Can Courts Protect Old Media from Web Technology?

Modern copyright law is designed for an obsolete paradigm of information, but that doesn’t stop lobbyists and legislators from fighting to make it even stricter and ever more reactionary.  Business models designed in the 1950s are struggling to keep up with the realities of the internet, and they’re blaming the nature of information sharing on a lack of law enforcement and civil penalties.

So although the internet has made transferring information easier and cheaper than ever, the last ten or fifteen years have seen successively harsher laws designed to protect companies that invest in patent & copyright lawyers.  Lobbyists and industry executives sponsor political campaigns and donate heavily to both major American parties, so the consistency of industry-favorable legislation has practically come to be expected.  What is surprising then, is how so many judges have been tied to industry organizations and how many have come out in favor of completely draconian measures to combat the dreaded “copy” function.

In the recent Pirate Bay case, it was eventually revealed that some of the judges hearing the lawsuit were active members in pro-copyright groups – a membership they shared with the music-industry lawyers presenting the case against TPB.  Its one thing to stay up to date on the law, its something else to subscribe to a legal group designed specifically to advance certain corporate interests over others.  The conflict of interest was thrown out because the groups claim they are objective and informational, but by constructing a consensus that excludes the interests of consumers and web entreupeneurs they stifle dissent and discourage nuance in legal rulings.  Its like holding a conference on world peace and only inviting a dozen countries.
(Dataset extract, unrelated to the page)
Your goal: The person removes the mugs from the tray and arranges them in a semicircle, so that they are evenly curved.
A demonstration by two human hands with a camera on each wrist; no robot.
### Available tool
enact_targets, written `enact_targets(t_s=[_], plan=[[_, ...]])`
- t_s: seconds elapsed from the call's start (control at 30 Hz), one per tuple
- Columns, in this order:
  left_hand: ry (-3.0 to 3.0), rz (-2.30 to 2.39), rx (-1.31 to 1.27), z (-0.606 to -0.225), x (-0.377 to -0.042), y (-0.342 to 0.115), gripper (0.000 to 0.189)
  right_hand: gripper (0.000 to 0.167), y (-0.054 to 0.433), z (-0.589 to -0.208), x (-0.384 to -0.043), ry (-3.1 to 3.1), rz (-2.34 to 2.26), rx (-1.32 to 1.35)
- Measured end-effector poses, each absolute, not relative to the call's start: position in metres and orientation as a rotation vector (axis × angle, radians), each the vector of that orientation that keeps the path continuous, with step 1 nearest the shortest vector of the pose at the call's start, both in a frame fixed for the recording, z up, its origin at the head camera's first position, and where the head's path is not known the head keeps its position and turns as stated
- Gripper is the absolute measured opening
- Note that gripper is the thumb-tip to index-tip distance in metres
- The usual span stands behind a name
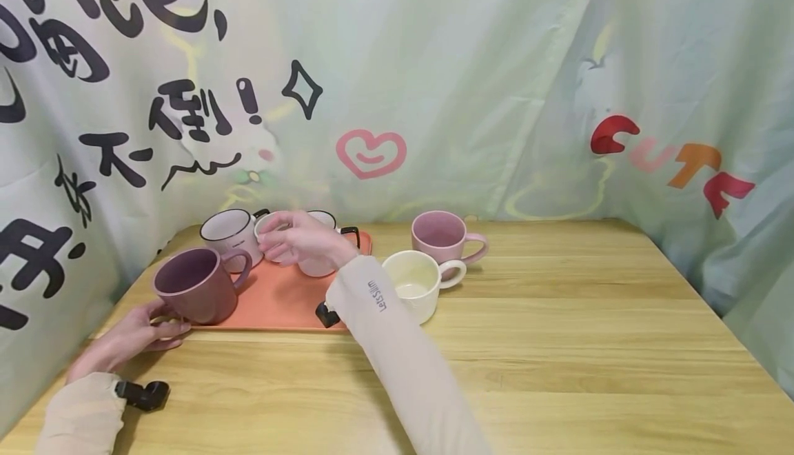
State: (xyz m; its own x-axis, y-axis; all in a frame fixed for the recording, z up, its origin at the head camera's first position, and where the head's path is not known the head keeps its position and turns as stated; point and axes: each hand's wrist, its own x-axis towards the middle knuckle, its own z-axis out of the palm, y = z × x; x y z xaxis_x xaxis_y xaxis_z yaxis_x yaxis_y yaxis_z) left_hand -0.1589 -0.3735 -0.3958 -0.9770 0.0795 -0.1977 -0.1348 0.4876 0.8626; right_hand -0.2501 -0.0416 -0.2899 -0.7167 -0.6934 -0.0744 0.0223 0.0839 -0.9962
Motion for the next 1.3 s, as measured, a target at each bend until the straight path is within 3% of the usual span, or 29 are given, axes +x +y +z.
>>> enact_targets(t_s=[0.53, 1.3], plan=[[2.531, 1.477, -0.045, -0.394, -0.157, -0.374, 0.057, 0.049, -0.061, -0.303, -0.248, 1.649, -1.726, -0.594], [2.521, 1.511, -0.012, -0.397, -0.158, -0.375, 0.055, 0.057, -0.073, -0.329, -0.253, 1.665, -1.737, -0.699]])
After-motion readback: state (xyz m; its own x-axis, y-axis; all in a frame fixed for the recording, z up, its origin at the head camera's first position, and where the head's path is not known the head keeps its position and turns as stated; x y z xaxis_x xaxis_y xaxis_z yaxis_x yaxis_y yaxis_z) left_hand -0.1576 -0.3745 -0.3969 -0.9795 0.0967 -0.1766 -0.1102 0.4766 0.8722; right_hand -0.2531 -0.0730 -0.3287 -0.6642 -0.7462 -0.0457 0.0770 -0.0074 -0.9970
Here in America, a judge is taking the concept of online copyright to a whole new extreme in the name of “saving” old media industries like newspapers and television “journalism.”  In fact, if he gets to hear the case he might end up ruling that simply linking to copyrighted content could be a crime.  This doesn’t just mean that you can’t link to a pirated software source, he means you shouldn’t be able to link to CNN or FoxNews when something happens and you want to talk about it.

Of course, such a law would be impossible to enforce without seriously destroying the value and quality of the internet experience, and it would require a heavy-handed commitment on the enforcer’s part.  The logistics of such a law are absurd enough, but the possibility of actually pulling it off creates an even more nightmarish vision of the web ruled by lawyers, bureaucrats, and old media pundits.

Is judicial sympathy for old media dinosaurs a simple matter of a generational gap in the digital world?  Are the lawyers so bound by the decisions of Congress that they have a duty to uphold technological regression against the interests of the general populace?  Like I said, I expect elected representatives to act like this – they need help from the press & old media!  Why do the judges jump on board?  I just don’t know.